**Data excerpts:**
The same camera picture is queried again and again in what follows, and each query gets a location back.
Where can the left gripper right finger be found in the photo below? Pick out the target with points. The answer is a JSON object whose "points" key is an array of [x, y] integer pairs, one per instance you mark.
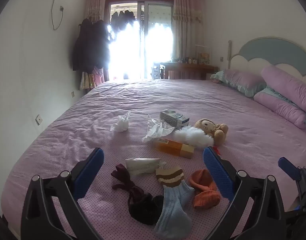
{"points": [[266, 220]]}

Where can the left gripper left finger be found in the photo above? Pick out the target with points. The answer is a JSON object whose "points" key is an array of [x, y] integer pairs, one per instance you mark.
{"points": [[39, 218]]}

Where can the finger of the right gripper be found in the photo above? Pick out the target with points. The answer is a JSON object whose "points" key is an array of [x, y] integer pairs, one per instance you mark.
{"points": [[292, 171]]}

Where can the orange knit sock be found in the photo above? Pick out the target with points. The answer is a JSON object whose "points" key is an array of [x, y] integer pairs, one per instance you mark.
{"points": [[206, 194]]}

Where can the dark red cloth strip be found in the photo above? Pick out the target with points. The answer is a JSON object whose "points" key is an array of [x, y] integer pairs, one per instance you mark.
{"points": [[126, 184]]}

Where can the blue brown striped sock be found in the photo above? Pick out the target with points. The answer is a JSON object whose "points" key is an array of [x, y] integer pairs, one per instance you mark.
{"points": [[174, 222]]}

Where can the tan kitty plush toy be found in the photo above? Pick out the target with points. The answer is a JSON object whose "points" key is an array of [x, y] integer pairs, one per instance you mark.
{"points": [[217, 131]]}

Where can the orange gold bottle box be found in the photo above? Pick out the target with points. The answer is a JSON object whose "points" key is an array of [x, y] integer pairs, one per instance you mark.
{"points": [[174, 148]]}

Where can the white fluffy fur piece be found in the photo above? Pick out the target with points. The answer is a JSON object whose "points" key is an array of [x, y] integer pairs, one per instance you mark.
{"points": [[194, 137]]}

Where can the black sock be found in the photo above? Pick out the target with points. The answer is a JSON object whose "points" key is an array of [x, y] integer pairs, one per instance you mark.
{"points": [[146, 209]]}

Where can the white drawstring cloth pouch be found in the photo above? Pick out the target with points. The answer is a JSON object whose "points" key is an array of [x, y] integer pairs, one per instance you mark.
{"points": [[136, 166]]}

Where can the white tissue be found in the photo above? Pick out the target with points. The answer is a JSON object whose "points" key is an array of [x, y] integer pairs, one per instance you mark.
{"points": [[122, 123]]}

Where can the grey blue cardboard box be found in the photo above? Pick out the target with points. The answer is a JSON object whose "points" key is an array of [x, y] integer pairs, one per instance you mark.
{"points": [[174, 119]]}

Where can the clear plastic wrapper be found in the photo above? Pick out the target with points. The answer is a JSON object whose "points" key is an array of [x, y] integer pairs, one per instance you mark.
{"points": [[156, 129]]}

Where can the folded pink quilt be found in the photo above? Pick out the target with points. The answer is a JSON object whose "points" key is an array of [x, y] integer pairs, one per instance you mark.
{"points": [[284, 94]]}

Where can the pink pillow with teal frill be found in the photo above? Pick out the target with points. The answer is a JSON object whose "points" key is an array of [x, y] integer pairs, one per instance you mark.
{"points": [[244, 82]]}

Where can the pink bed with sheet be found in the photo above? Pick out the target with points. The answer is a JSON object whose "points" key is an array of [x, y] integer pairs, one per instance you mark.
{"points": [[256, 139]]}

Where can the blue white cloud headboard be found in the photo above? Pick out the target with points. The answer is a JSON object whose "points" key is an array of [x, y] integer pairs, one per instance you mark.
{"points": [[274, 50]]}

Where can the wooden desk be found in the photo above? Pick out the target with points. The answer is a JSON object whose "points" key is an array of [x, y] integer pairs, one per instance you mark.
{"points": [[175, 70]]}

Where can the dark coats on rack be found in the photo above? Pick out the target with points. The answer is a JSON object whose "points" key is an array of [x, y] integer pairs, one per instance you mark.
{"points": [[91, 48]]}

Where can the right pink curtain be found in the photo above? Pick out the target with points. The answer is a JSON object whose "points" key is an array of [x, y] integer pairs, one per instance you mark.
{"points": [[187, 28]]}

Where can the pink curtain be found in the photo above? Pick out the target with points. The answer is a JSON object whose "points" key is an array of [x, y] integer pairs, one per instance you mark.
{"points": [[94, 10], [187, 28]]}

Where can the left pink curtain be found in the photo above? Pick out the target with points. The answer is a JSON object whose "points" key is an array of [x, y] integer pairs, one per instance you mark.
{"points": [[94, 10]]}

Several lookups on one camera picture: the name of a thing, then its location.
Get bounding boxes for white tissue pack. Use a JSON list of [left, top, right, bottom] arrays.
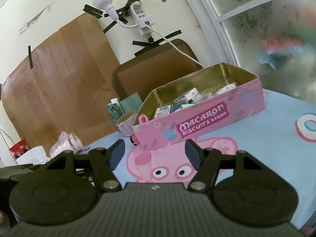
[[16, 146, 50, 165]]

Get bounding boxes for wood pattern board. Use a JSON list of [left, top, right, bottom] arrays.
[[1, 13, 119, 151]]

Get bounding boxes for white light bulb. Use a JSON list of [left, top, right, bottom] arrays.
[[92, 0, 119, 21]]

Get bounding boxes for pink paper cup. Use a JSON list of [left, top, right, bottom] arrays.
[[116, 110, 137, 137]]

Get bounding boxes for blue cartoon tablecloth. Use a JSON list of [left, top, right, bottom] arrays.
[[83, 90, 315, 228]]

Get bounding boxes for white small box in tin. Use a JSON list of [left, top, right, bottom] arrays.
[[154, 105, 172, 119]]

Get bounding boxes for red snack box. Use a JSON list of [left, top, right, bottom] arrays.
[[9, 139, 30, 159]]

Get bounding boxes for brown chair back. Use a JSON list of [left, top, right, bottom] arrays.
[[111, 43, 202, 100]]

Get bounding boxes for cotton swab bag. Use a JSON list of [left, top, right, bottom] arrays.
[[215, 82, 238, 96]]

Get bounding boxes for white power strip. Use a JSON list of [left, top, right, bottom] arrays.
[[129, 1, 154, 37]]

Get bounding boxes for plastic bag of cups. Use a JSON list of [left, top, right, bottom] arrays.
[[49, 132, 83, 158]]

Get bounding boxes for pink fabric item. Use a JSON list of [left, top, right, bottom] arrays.
[[138, 114, 148, 124]]

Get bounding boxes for frosted glass window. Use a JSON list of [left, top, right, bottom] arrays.
[[202, 0, 315, 102]]

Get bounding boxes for pink macaron biscuit tin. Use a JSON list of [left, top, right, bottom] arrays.
[[132, 63, 265, 150]]

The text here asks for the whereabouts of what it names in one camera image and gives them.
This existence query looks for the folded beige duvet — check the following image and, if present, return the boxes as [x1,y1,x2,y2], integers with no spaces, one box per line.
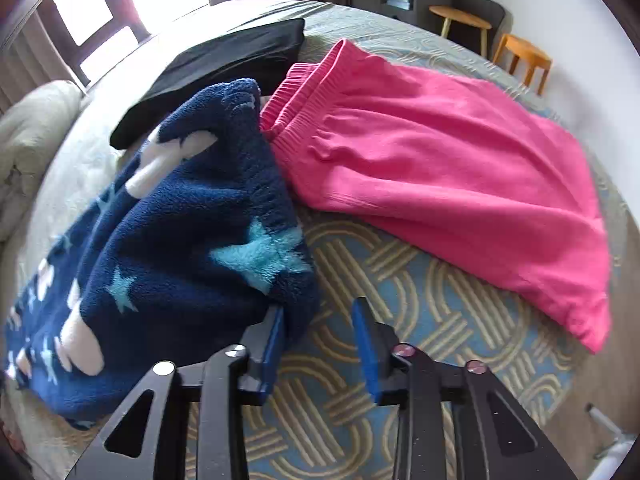
[1,80,84,242]

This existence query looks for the dark grey chair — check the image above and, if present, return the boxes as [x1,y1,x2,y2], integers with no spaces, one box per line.
[448,0,506,54]

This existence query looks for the navy star fleece pants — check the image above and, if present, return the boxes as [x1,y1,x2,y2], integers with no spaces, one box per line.
[1,78,319,425]

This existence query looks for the black folded garment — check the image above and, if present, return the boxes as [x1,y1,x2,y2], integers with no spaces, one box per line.
[110,18,305,150]

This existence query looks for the patterned blue bedspread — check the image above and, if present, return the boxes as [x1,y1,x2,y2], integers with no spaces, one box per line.
[0,0,632,480]

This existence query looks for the wooden stool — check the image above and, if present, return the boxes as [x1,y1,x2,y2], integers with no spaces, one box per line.
[491,34,552,96]

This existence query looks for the round wooden side table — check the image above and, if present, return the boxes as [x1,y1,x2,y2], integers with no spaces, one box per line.
[428,6,492,58]

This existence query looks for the window with dark frame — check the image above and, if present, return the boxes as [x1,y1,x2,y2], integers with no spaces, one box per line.
[38,0,208,87]

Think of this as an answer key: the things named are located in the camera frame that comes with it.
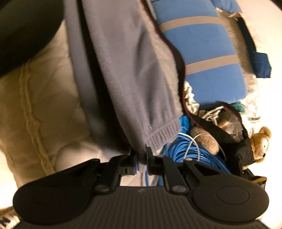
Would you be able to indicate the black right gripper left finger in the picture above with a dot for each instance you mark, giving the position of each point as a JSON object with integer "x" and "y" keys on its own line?
{"x": 64, "y": 195}

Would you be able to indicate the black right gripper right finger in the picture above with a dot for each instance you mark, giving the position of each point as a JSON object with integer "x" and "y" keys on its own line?
{"x": 214, "y": 193}

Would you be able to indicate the grey sweatpants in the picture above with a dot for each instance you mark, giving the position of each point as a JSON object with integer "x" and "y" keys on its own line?
{"x": 126, "y": 76}

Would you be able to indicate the black sleeve forearm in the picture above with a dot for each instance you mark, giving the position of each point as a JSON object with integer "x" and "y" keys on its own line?
{"x": 26, "y": 28}

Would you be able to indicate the brown teddy bear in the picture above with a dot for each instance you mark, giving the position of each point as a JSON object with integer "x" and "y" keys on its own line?
{"x": 258, "y": 146}

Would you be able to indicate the quilted white bedspread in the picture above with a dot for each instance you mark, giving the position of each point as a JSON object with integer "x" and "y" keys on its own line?
{"x": 43, "y": 126}

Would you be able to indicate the black belt red edge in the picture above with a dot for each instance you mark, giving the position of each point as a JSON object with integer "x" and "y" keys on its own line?
{"x": 233, "y": 154}

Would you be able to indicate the white crumpled cloth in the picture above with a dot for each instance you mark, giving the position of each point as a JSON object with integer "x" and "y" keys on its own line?
{"x": 190, "y": 99}

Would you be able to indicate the blue striped pillow right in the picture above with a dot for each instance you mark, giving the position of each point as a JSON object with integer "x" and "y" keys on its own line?
{"x": 211, "y": 64}

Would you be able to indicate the plain blue pillow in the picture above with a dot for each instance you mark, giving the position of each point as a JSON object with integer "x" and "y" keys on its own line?
{"x": 229, "y": 6}

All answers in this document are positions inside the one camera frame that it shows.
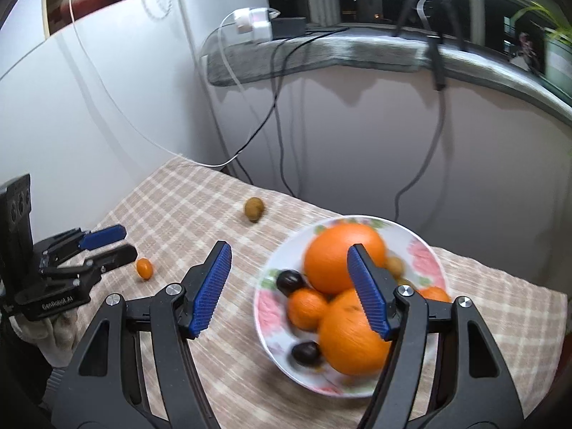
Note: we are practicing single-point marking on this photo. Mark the small kumquat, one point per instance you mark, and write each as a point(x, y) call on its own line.
point(145, 269)

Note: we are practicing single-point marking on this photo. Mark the dark plum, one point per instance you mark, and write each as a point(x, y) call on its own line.
point(288, 281)
point(307, 354)

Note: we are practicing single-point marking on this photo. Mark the small mandarin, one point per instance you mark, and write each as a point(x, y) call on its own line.
point(436, 294)
point(306, 308)

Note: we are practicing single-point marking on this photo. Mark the large orange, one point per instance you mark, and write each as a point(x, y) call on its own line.
point(325, 258)
point(347, 341)

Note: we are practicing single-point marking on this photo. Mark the white power adapter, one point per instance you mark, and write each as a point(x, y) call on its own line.
point(253, 25)

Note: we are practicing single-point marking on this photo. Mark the black power brick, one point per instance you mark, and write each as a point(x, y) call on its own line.
point(287, 28)

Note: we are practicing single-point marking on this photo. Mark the potted spider plant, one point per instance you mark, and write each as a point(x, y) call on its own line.
point(537, 35)

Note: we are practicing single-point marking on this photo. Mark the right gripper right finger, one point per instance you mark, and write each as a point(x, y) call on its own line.
point(472, 386)

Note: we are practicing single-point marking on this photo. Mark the black tripod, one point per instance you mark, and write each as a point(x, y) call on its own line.
point(430, 13)

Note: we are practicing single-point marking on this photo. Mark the white gloved hand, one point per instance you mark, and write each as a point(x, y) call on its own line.
point(56, 337)

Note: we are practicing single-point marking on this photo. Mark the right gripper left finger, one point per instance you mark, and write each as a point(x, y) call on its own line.
point(103, 387)

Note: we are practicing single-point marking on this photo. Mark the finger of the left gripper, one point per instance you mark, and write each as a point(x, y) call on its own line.
point(65, 245)
point(107, 256)

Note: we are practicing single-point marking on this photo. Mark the small brown kiwi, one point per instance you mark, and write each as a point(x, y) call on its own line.
point(254, 209)

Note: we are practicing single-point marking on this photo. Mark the white floral plate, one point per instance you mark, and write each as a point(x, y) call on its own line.
point(421, 268)

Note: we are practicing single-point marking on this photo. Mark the green kiwi fruit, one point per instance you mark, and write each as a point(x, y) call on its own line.
point(395, 266)

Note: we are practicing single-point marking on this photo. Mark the grey sill cloth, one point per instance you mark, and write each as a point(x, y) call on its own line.
point(247, 63)

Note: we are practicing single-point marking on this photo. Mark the left black camera box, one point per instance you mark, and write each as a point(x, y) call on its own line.
point(16, 238)

**Work required:** Indicate how many lines in the records above include the word "location", giving no other content.

**Written answer:** 2